Cell cycle perturbations

Cells (2 × 105) were cultured in medium either containing or not containing (control) the cytotoxic drugs in sequence at a concentration of 0.1 μg/ml for Dox and Pacl and 1 μg/ml for 5-FU. After drug exposure, cells were harvested and stained in a solution containing RNAase (10 Ku/ml; Sigma-Aldrich), Nonidet P40 (0.01%; Sigma-Aldrich) and propidium iodide (1 μg/ml; Sigma-Aldrich). Samples were analyzed 30 to 60 minutes later by flow cytometry (Becton Dickinson Italia SpA, Milan, Italy). Data acquisition (10,000 events for each sample) was performed using CELLQuest software (Becton Dickinson Italia). Data were elaborated using Modfit (DNA Modelling System) software (Verity Software House Inc., Topsham, ME, USA) and expressed as fractions of cells in the different cell cycle phases. Samples were run in triplicate and each experiment was repeated three times.
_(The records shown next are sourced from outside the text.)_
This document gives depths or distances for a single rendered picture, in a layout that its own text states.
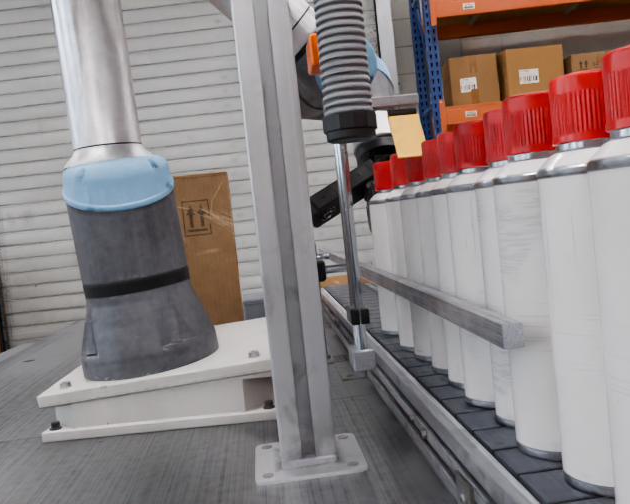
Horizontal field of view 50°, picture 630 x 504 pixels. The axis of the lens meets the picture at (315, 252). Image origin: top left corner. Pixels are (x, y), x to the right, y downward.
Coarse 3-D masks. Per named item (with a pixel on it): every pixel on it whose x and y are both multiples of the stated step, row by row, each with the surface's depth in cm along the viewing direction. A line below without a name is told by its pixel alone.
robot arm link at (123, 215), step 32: (128, 160) 72; (160, 160) 74; (64, 192) 72; (96, 192) 69; (128, 192) 70; (160, 192) 72; (96, 224) 70; (128, 224) 70; (160, 224) 72; (96, 256) 70; (128, 256) 70; (160, 256) 72
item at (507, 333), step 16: (336, 256) 110; (368, 272) 79; (384, 272) 72; (400, 288) 61; (416, 288) 55; (432, 304) 50; (448, 304) 46; (464, 304) 44; (448, 320) 46; (464, 320) 42; (480, 320) 39; (496, 320) 37; (512, 320) 37; (480, 336) 40; (496, 336) 37; (512, 336) 36
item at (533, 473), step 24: (336, 288) 137; (384, 336) 80; (408, 360) 66; (432, 384) 56; (456, 408) 49; (480, 408) 48; (480, 432) 43; (504, 432) 43; (504, 456) 39; (528, 456) 39; (528, 480) 35; (552, 480) 35
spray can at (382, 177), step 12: (384, 168) 79; (384, 180) 79; (384, 192) 79; (372, 204) 80; (384, 204) 78; (372, 216) 80; (384, 216) 79; (372, 228) 80; (384, 228) 79; (384, 240) 79; (384, 252) 79; (384, 264) 79; (384, 288) 80; (384, 300) 80; (384, 312) 80; (384, 324) 80; (396, 324) 79
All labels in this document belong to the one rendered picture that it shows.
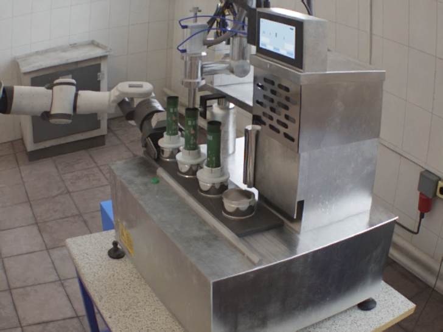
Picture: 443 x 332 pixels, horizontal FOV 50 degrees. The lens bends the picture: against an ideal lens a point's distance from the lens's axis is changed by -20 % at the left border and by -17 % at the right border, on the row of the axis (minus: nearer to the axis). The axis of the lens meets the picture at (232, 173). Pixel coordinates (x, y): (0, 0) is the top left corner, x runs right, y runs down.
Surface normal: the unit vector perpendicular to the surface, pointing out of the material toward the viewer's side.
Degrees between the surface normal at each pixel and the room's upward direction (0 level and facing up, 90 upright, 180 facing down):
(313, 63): 90
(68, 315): 0
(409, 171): 90
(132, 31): 90
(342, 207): 90
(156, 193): 0
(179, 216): 0
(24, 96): 69
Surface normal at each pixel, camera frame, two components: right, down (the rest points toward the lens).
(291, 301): 0.50, 0.37
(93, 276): 0.03, -0.91
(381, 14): -0.87, 0.18
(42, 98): 0.58, 0.00
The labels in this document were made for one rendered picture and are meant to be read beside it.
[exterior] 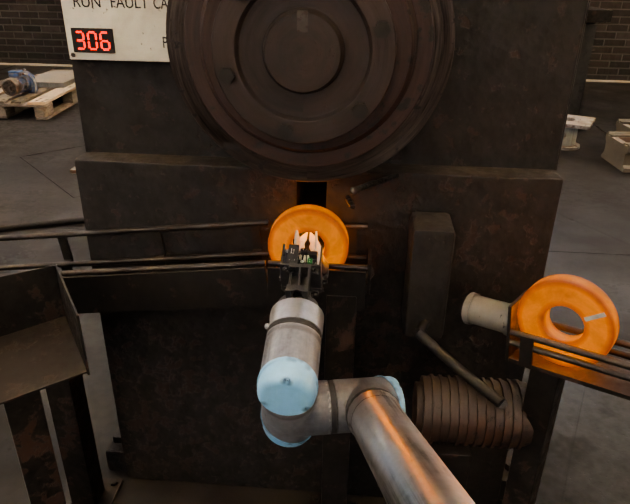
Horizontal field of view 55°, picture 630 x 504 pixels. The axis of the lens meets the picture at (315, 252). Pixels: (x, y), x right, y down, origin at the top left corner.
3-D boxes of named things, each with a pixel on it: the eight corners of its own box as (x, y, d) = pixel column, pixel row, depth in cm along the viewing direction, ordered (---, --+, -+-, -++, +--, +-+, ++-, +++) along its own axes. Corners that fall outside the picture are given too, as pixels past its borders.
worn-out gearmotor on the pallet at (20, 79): (26, 88, 531) (21, 62, 522) (52, 89, 529) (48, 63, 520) (1, 98, 495) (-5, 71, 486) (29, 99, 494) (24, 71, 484)
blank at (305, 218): (265, 207, 118) (262, 213, 115) (344, 200, 116) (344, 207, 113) (276, 277, 125) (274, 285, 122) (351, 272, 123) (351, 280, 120)
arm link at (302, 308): (322, 352, 102) (265, 349, 103) (324, 329, 106) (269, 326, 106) (322, 318, 96) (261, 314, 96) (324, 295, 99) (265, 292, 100)
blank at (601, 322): (549, 366, 108) (542, 375, 106) (509, 288, 108) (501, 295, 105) (637, 348, 97) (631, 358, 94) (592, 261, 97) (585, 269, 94)
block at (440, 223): (400, 311, 131) (409, 207, 120) (438, 313, 130) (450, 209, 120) (402, 339, 121) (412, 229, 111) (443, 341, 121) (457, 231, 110)
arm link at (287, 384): (254, 416, 94) (253, 380, 87) (266, 350, 103) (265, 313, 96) (315, 422, 94) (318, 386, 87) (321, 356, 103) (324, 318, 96)
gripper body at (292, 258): (325, 242, 107) (319, 293, 99) (325, 276, 113) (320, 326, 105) (282, 240, 108) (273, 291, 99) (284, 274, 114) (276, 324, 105)
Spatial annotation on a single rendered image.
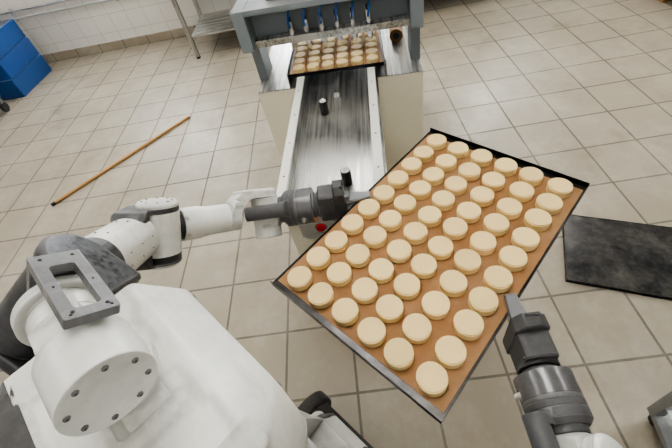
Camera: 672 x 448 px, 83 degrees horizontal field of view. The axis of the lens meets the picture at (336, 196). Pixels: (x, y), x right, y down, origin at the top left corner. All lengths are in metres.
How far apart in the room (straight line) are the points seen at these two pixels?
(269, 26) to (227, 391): 1.50
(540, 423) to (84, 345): 0.56
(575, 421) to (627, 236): 1.69
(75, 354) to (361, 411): 1.48
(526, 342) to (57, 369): 0.60
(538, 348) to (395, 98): 1.28
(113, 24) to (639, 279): 5.36
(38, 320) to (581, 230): 2.15
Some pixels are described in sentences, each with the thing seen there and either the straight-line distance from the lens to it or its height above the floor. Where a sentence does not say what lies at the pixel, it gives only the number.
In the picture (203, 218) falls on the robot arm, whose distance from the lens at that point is 0.86.
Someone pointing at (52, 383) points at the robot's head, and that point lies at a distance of 0.33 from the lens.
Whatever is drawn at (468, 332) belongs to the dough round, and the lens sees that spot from 0.72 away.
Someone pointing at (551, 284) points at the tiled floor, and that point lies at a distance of 2.04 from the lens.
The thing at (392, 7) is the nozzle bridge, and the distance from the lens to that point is 1.67.
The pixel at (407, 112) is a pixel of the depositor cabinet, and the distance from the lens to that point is 1.80.
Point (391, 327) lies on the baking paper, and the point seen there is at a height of 1.00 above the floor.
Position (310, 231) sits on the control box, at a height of 0.74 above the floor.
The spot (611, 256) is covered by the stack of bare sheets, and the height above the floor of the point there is 0.02.
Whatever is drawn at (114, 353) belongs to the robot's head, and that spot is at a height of 1.44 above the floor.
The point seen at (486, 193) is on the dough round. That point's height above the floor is 1.02.
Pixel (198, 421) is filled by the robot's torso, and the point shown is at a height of 1.33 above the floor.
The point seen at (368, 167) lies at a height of 0.84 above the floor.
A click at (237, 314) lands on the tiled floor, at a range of 2.04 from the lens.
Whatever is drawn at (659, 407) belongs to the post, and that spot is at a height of 0.20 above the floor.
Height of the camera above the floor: 1.67
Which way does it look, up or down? 45 degrees down
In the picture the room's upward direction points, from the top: 13 degrees counter-clockwise
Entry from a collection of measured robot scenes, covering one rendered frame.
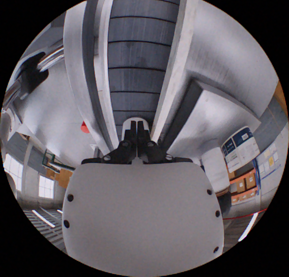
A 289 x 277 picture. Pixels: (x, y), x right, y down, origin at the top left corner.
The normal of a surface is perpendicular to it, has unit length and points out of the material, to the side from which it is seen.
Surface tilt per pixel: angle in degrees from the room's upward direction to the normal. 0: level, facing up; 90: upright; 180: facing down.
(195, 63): 0
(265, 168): 89
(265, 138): 90
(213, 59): 0
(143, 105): 0
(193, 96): 90
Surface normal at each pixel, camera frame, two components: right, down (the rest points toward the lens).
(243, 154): -0.83, -0.29
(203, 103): 0.06, 0.80
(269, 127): -0.97, -0.08
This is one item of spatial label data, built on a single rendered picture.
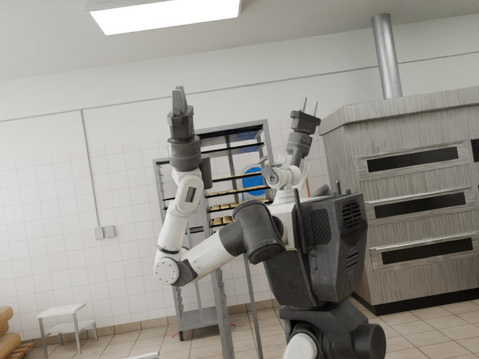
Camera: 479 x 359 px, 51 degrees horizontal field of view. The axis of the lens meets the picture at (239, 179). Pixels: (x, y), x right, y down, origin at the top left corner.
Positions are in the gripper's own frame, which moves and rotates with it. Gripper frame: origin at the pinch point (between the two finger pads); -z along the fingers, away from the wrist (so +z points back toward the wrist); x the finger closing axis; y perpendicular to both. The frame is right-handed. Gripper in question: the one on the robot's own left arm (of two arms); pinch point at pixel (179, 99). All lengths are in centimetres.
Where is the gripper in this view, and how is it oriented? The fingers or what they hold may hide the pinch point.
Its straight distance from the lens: 134.6
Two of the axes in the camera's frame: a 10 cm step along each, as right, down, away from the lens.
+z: 0.6, 9.2, 3.9
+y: 10.0, -0.3, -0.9
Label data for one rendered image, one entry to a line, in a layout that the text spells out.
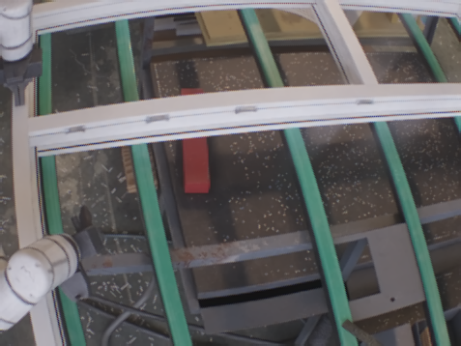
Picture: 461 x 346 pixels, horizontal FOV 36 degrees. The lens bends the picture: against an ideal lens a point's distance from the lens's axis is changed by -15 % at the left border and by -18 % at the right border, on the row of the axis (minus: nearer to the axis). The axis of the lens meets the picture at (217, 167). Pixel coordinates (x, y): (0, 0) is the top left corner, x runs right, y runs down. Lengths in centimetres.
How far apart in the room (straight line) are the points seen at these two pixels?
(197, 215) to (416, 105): 63
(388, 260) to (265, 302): 38
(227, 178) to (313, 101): 37
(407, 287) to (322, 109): 49
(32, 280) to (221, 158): 97
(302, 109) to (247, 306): 48
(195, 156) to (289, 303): 45
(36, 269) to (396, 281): 82
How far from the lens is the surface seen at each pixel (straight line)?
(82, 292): 140
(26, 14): 151
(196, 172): 200
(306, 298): 194
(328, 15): 206
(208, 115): 175
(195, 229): 196
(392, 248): 171
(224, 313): 189
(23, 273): 125
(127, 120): 171
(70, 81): 304
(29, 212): 158
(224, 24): 235
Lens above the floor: 227
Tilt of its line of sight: 54 degrees down
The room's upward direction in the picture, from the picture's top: 9 degrees clockwise
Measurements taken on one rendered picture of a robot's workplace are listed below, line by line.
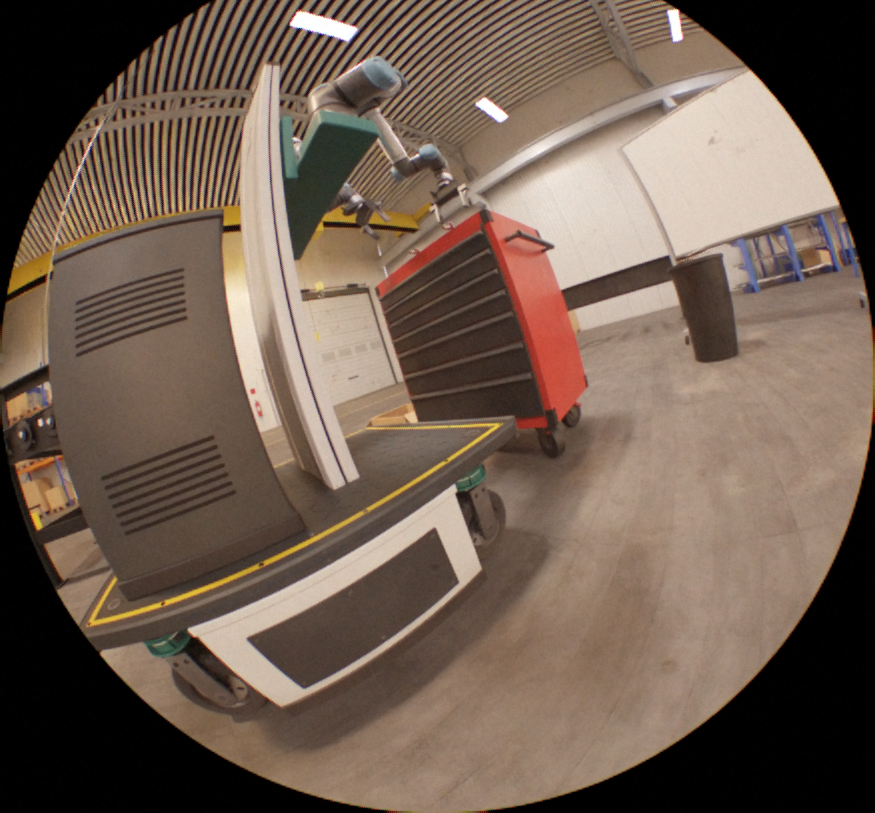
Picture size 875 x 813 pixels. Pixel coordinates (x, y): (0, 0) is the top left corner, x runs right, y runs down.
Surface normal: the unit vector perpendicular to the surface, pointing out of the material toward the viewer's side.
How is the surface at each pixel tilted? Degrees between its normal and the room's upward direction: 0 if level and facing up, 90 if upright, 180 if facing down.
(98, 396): 90
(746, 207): 90
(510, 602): 0
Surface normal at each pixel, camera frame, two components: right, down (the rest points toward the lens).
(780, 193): -0.90, 0.31
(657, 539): -0.30, -0.95
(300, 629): 0.65, -0.16
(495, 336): -0.68, 0.26
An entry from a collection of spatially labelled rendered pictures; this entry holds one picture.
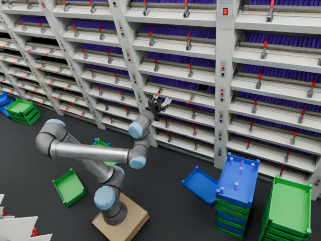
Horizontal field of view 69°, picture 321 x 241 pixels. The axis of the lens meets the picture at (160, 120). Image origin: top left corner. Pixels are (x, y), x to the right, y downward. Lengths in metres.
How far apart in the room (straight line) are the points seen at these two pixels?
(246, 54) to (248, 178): 0.75
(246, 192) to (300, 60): 0.79
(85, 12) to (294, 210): 1.86
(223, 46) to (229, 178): 0.80
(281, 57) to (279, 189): 0.81
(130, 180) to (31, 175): 1.05
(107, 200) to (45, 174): 1.10
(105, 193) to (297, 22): 1.51
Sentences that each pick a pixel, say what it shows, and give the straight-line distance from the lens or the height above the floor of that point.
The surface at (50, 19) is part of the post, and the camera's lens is 2.20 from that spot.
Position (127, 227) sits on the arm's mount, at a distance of 1.89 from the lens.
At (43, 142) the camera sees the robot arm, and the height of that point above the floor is 0.92.
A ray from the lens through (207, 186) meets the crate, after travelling 2.10.
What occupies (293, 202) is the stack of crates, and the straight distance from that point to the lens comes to 1.68.
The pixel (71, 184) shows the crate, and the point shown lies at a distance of 2.44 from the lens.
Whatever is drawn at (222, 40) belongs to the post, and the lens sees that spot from 1.39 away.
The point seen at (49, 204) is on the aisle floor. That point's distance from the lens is 2.44.
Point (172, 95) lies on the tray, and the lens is 1.79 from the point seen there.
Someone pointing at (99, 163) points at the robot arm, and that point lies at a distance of 1.74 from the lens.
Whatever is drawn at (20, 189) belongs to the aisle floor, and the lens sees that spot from 2.72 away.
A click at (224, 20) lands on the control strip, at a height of 1.32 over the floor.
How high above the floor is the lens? 1.82
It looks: 43 degrees down
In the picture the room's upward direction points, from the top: 12 degrees counter-clockwise
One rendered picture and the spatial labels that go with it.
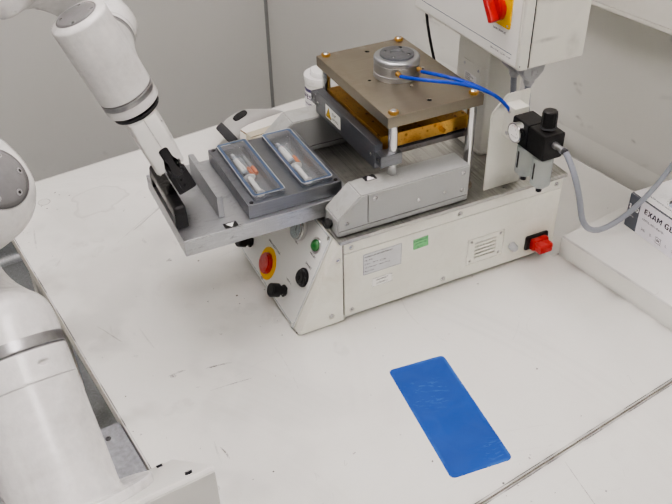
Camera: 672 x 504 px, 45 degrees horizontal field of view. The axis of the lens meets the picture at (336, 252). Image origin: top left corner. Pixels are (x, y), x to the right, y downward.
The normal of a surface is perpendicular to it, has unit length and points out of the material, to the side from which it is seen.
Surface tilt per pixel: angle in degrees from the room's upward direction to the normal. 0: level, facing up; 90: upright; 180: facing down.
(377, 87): 0
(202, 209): 0
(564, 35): 90
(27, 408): 45
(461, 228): 90
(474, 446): 0
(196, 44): 90
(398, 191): 90
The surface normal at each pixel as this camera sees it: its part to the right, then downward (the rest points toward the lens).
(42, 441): 0.30, -0.19
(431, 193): 0.44, 0.54
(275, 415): -0.02, -0.79
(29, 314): 0.70, -0.40
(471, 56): -0.90, 0.28
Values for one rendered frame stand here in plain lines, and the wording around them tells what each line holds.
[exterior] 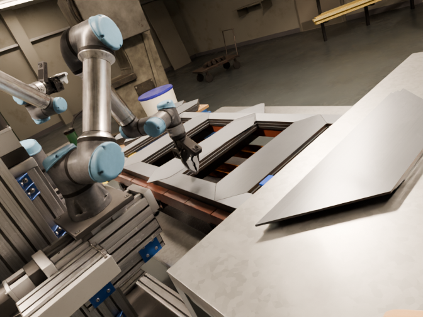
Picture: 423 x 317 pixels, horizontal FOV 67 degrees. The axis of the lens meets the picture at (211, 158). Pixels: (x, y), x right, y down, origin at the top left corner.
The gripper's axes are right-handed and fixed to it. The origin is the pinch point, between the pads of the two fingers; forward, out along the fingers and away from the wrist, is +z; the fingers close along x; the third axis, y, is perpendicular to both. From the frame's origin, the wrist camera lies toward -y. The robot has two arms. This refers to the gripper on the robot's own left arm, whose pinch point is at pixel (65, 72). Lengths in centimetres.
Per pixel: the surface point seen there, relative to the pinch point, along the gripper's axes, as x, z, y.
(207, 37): -289, 1019, 127
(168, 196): 71, -44, 54
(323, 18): 124, 587, 77
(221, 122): 74, 33, 53
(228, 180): 101, -43, 47
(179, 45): -378, 953, 128
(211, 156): 83, -14, 51
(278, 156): 120, -28, 44
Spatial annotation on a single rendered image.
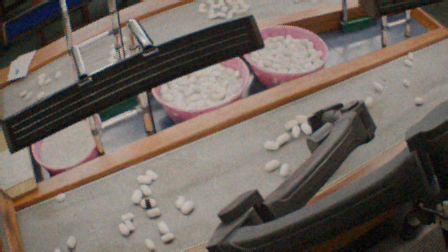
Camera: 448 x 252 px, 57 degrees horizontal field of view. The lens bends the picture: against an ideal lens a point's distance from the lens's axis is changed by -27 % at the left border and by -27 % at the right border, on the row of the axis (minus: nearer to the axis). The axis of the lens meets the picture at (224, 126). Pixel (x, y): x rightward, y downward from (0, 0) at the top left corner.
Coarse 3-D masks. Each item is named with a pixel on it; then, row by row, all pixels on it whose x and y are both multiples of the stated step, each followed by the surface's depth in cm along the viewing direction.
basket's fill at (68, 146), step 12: (60, 132) 143; (72, 132) 142; (84, 132) 143; (48, 144) 140; (60, 144) 140; (72, 144) 139; (84, 144) 138; (48, 156) 136; (60, 156) 136; (72, 156) 135; (84, 156) 135
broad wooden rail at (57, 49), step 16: (160, 0) 189; (176, 0) 187; (192, 0) 188; (128, 16) 183; (144, 16) 183; (80, 32) 181; (96, 32) 178; (48, 48) 177; (64, 48) 174; (32, 64) 170; (16, 80) 168
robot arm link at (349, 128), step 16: (352, 112) 95; (368, 112) 98; (336, 128) 95; (352, 128) 93; (368, 128) 97; (336, 144) 89; (352, 144) 92; (320, 160) 85; (336, 160) 87; (304, 176) 82; (320, 176) 84; (256, 192) 76; (272, 192) 82; (288, 192) 79; (304, 192) 80; (224, 208) 76; (240, 208) 74; (256, 208) 77; (272, 208) 76; (288, 208) 78
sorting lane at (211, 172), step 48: (432, 48) 159; (336, 96) 143; (384, 96) 141; (432, 96) 139; (192, 144) 134; (240, 144) 133; (288, 144) 131; (384, 144) 127; (96, 192) 124; (192, 192) 123; (240, 192) 122; (48, 240) 112; (96, 240) 112; (144, 240) 113; (192, 240) 112
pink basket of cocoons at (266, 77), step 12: (264, 36) 166; (300, 36) 165; (312, 36) 162; (324, 48) 157; (324, 60) 150; (264, 72) 150; (276, 72) 147; (300, 72) 146; (312, 72) 148; (264, 84) 157; (276, 84) 153
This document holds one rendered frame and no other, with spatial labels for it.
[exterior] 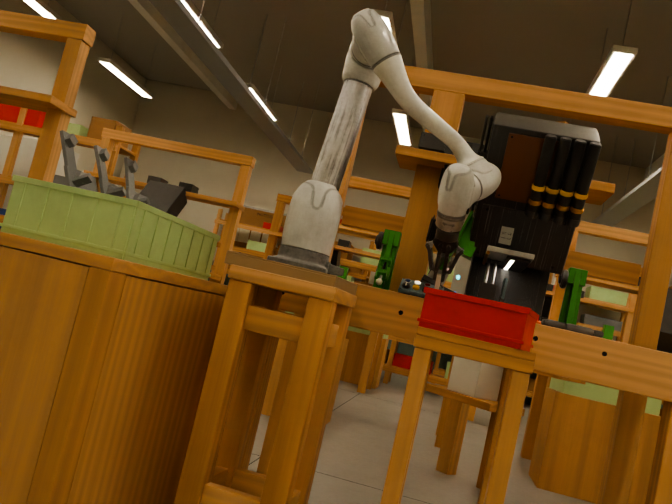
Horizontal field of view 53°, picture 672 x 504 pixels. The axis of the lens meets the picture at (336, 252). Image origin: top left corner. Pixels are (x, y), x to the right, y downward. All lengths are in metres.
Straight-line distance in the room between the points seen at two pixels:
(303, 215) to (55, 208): 0.71
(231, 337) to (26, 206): 0.71
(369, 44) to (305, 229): 0.62
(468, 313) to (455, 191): 0.38
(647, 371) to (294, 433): 1.15
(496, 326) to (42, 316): 1.25
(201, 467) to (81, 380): 0.41
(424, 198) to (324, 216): 1.05
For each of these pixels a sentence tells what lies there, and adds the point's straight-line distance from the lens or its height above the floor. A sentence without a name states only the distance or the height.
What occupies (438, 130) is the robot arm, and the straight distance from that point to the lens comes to 2.22.
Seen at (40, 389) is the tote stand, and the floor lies 0.41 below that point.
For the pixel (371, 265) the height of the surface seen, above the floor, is 1.57.
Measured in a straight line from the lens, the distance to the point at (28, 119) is 8.24.
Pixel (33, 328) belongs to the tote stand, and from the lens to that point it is 1.99.
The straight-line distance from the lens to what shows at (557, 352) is 2.33.
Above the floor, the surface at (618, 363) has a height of 0.83.
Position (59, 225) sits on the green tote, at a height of 0.84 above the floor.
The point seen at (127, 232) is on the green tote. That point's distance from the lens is 1.96.
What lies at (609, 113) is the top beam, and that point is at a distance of 3.14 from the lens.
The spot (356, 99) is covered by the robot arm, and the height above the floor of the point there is 1.49.
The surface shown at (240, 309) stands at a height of 0.73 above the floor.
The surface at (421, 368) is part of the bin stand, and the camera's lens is 1.98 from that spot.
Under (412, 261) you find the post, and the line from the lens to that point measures 2.93.
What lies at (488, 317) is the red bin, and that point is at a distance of 2.00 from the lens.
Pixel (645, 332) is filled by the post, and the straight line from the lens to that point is 3.01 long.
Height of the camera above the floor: 0.78
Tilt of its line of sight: 5 degrees up
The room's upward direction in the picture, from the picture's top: 13 degrees clockwise
Apoptosis was evaluated by flow cytometric analysis according to the previously described TUNEL assay procedure [29]. Briefly, the cells, treated as outlined above, were trypsinized, fixed, exposed to TUNEL reaction mixture and counterstained with propidium iodide before FACS analysis.

Trypsinized cells were treated with anti-Fas antibody (DakoCytomation Denmark A/S, Glostrup, Denmark) diluted 1:500 for 1 h at 4°C to evaluate Fas receptor expression by flow cytometry. Cells were then incubated with a goat-mouse FITC-conjugated secondary antibody (DakoCytomation). Flow cytometric data acquisition and analysis were performed using CELLQuest software (Becton Dickinson Italia). For each sample, 15,000 events were recorded.

Western blot analysis

After the three-drug exposure, cells were treated according to the previously described western blot procedure [29]. The monoclonal antibodies used were anti-p53 (PAb 1801, Bioptica, Milan, Italy) 1:400, anti-bcl-2 (clone 124, Dako Corporation, Santa Barbara, CA, USA) 1:50, anti-p21 (clone DCS-60.2, Bioptica) 1:100, antithymidylate synthase (clone TS 106, Bioptica) 1:100 and anti-caspase-8 (clone 12F5, Alexis Biochemicals Corporation, Lausanne, Switzerland) 1:500. We used polyclonal antibodies for anti-caspases -3, -6, -7 and -9 (Cell Signaling Technology, Inc., Beverly, MA, USA), all diluted at 1:500, anti-apoptosis-inducing factor (AIF) (Chemicon International, Inc., Temecula, CA, USA) 1:500 and anti-bax (Pharmingen, San Diego, CA, USA) 1:1000. Actin polyclonal antibody (Sigma-Aldrich) was used as control to demonstrate equal loading. The samples were analyzed using QuantiScan software (Biosoft, Cambridge, UK).


Cytotoxic activity

The cytotoxic activity of 5-FU, of the 4-h Dox→24-h Pacl sequence, and of the 4-h Dox→24-h Pacl→48-h wash-out→24-h 5-FU exposure is reported in Fig. 1. 5-FU showed a moderate cytotoxic activity in both cell lines. The Dox→Pacl sequence produced a strong cytocidal effect and an important synergism in MCF-7 and BRC-230 cell lines, as shown by Chou-Talalay analysis (Table 1). The synergistic effect dramatically increased, starting from the lowest doses, when cells were treated with 5-FU after the sequence anthracycline→taxane→48-h washout (Fig. 1).

Figure 1
figure 1

Effect of different drug treatments on the survival of MCF-7 and BRC-230 breast cancer cell lines. (a) 5-FU, (b) Dox→Pacl sequence and (c) Dox→Pacl→5-FU treatment. D1, D2, D3 and D4 represent the doses of the three drugs used in the sequence (see Materials and methods). Each data point is the average of at least three independent experiments performed in octuplet. The standard deviation never exceeded 5%.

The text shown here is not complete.